Every year, 120,000 people ask Google whether they are the same country.
Sweden’s tourist board has decided it is time to make it clear that the nation is not, in fact, the same country as Switzerland.
According to Visit Sweden, the two countries are constantly being mixed up.
To dispel confusion, the tourist board has launched a humorous new campaign.
Here’s how you can tell the difference between the two European countries.
Sweden launches video to show tourists it is not Switzerland
Visit Sweden’s campaign video is titled ‘Welcome to Sweden (not Switzerland)’ and was circulated on social media this week.
A study conducted by Visit Sweden in the US found that half of the respondents were not sure if there was a difference between the two nations.
Even global leaders have made the blunder. During a NATO summit speech last year, US President Joe Biden erroneously referenced Switzerland while discussing Sweden’s bid to join the military alliance.

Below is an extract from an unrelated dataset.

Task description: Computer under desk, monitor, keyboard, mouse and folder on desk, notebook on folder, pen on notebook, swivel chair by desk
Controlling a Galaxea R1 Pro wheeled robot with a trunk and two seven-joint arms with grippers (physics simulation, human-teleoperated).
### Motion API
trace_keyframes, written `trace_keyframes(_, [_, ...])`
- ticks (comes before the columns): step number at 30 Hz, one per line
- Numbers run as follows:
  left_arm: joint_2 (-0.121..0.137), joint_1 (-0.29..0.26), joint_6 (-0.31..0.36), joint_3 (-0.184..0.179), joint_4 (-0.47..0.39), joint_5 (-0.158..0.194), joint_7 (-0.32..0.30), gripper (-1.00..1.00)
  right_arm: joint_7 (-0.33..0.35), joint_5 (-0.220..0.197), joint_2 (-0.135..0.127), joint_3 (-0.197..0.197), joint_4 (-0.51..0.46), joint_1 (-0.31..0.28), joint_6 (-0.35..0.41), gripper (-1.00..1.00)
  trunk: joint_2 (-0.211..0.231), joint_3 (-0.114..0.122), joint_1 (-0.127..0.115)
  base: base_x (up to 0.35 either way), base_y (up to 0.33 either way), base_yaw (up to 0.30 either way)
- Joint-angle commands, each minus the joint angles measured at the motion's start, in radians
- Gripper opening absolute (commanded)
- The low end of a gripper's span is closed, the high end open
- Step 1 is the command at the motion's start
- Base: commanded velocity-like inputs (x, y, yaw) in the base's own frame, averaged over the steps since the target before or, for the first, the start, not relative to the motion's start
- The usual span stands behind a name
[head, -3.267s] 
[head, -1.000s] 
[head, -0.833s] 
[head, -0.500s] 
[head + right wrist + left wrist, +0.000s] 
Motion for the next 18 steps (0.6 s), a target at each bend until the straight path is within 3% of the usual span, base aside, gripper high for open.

In the satirical video, an official representative standing at a podium between two Swedish flags addresses the “leaders and citizens of Switzerland.”
She declares that it is time to make the distinction between the two nations clear by deciding “who talks about what.”
Switzerland can talk about mountain tops, yodelling and watches, for example, but Sweden has a communication monopoly over rooftop bars, silence and forgetting about time.
“As long as both tourism organisations stick to this division in all communication with the outside world, the confusion should come to an end,” Sweden proposes.
How is Sweden different from Switzerland?
To make the distinction clear between the two countries, Visit Sweden has also detailed some ways in which the two countries differ on their website.
While Switzerland has one of the world’s largest gold reserves, Sweden has ‘forest gold’. Each autumn, Swedes forage for Chantarelles, a type of mushroom with a gilded sheen.
If you like historic banks, head to Switzerland, but if you prefer strolling down beaches and sandbanks, you should visit Sweden, the tourist board says. Sweden has 48,000 kilometres of coastline and wild archipelagos that jut out into the Baltic sea.
In Switzerland, you can “enjoy some spectacular light shows made with projections and LEDs,” Visit Sweden says, but “in Sweden there’s no need for electricity to put on a show.” The Nordic country has its own natural spectacle - the Northern Lights.
Finally, the tourist board reminds visitors that while Switzerland is a country of “many interesting sounds” like yodelling and cowbells, Sweden is a place of peace and quiet where the soundscapes will help you “wind down and connect with nature.”